• _INSTRUCTIONS TO FOLLOW_:
The required output is a copy of each line in the material below that includes "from".

• _GIVEN MATERIAL_:

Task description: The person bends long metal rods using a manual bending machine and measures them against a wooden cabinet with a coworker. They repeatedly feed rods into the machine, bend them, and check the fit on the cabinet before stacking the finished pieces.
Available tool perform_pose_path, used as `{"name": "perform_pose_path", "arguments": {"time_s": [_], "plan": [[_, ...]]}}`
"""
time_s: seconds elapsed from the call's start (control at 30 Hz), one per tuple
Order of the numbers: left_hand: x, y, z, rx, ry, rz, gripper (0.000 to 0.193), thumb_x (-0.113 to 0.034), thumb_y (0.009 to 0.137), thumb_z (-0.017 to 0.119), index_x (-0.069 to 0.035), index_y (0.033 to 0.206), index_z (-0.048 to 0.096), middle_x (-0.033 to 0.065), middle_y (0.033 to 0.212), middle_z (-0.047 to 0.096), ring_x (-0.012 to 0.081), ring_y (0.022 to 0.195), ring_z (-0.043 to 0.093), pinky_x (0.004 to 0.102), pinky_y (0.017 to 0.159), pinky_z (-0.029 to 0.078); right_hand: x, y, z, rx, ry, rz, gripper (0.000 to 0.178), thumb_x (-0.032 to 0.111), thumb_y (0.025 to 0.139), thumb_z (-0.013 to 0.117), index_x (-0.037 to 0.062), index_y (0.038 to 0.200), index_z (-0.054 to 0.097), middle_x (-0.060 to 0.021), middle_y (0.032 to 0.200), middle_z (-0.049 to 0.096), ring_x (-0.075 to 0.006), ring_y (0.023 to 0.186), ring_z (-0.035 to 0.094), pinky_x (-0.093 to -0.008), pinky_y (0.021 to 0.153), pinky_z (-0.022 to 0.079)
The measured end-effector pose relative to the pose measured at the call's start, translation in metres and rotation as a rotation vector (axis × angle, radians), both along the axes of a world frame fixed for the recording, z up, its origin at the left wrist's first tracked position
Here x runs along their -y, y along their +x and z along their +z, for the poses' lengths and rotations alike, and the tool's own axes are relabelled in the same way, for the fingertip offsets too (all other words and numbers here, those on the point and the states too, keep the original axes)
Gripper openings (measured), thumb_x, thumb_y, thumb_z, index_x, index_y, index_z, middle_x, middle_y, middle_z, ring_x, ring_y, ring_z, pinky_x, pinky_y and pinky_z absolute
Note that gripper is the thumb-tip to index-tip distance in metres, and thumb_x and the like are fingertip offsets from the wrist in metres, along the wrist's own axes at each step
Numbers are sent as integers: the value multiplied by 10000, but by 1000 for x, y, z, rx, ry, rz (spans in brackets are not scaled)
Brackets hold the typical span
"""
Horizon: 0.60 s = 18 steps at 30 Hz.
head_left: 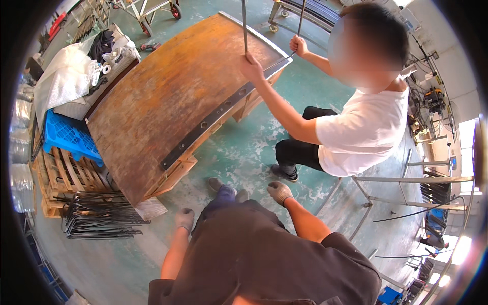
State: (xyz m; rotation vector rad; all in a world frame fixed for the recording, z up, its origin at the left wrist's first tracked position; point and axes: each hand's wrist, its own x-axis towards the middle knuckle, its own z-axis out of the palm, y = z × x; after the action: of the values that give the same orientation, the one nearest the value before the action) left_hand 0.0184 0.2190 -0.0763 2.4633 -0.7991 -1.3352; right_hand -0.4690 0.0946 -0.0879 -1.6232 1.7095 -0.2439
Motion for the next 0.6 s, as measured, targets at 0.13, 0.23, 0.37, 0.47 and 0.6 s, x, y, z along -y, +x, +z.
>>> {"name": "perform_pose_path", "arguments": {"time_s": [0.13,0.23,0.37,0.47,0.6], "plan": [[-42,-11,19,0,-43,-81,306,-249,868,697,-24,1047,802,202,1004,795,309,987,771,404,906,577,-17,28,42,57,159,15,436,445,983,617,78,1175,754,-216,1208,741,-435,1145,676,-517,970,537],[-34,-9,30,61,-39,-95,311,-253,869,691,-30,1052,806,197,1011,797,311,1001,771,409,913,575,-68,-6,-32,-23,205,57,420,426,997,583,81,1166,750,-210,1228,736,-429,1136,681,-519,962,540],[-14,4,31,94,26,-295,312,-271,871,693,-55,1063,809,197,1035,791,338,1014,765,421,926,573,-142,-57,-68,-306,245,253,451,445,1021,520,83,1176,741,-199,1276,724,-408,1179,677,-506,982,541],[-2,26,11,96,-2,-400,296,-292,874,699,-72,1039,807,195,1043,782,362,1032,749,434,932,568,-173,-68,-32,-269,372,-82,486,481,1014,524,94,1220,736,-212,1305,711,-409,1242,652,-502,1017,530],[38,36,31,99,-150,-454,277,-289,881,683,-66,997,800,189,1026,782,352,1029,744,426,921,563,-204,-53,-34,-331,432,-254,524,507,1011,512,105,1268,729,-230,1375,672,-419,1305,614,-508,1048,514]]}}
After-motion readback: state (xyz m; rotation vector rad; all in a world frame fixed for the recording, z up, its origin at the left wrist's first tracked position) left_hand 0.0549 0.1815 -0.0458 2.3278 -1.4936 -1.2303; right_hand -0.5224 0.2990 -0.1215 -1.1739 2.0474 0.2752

• _TASK ANSWER_:
time_s: seconds elapsed from the call's start (control at 30 Hz), one per tuple
Note that gripper is the thumb-tip to index-tip distance in metres, and thumb_x and the like are fingertip offsets from the wrist in metres, along the wrist's own axes at each step

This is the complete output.